**ASSIGNMENT:**
Repeat the first line of the listing and each line after it, exactly, through the line containing "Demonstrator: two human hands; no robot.".

**DATA SHOWN:**
=== Section Start ===

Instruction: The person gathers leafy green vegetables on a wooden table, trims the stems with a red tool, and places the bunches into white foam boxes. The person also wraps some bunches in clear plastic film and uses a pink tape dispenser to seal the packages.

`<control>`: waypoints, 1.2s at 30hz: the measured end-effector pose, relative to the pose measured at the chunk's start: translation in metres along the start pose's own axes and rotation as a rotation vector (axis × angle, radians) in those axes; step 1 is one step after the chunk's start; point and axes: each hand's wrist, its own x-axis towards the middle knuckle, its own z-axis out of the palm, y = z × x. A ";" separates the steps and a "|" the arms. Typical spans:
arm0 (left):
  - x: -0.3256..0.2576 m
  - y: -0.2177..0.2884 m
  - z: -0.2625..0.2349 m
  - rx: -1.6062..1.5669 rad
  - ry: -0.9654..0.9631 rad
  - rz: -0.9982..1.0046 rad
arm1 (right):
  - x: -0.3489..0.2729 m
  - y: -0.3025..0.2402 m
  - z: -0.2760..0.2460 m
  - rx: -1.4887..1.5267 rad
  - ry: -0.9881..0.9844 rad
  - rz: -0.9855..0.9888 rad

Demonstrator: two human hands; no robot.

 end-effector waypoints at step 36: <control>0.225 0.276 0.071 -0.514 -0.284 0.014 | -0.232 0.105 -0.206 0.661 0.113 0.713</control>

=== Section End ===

**ANSWER TO THE EXERCISE:**
Instruction: The person gathers leafy green vegetables on a wooden table, trims the stems with a red tool, and places the bunches into white foam boxes. The person also wraps some bunches in clear plastic film and uses a pink tape dispenser to seal the packages.

`<control>`: waypoints, 1.2s at 30hz: the measured end-effector pose, relative to the pose measured at the chunk's start: translation in metres along the start pose's own axes and rotation as a rotation vector (axis × angle, radians) in those axes; step 1 is one step after the chunk's start; point and axes: each hand's wrist, its own x-axis towards the middle knuckle, its own z-axis out of the palm, y = z × x. A ";" separates the steps and a "|" the arms. Typical spans:
arm0 (left):
  - x: -0.3256..0.2576 m
  - y: -0.2177..0.2884 m
  - z: -0.2625..0.2349 m
  - rx: -1.6062..1.5669 rad
  - ry: -0.9654..0.9631 rad
  - rz: -0.9982..1.0046 rad
arm1 (right):
  - x: -0.3489..0.2729 m
  - y: -0.3025..0.2402 m
  - z: -0.2760..0.2460 m
  - rx: -1.4887..1.5267 rad
  - ry: -0.9881..0.9844 rad
  - rz: -0.9855..0.9888 rad

Demonstrator: two human hands; no robot.

The work on this exercise is now complete.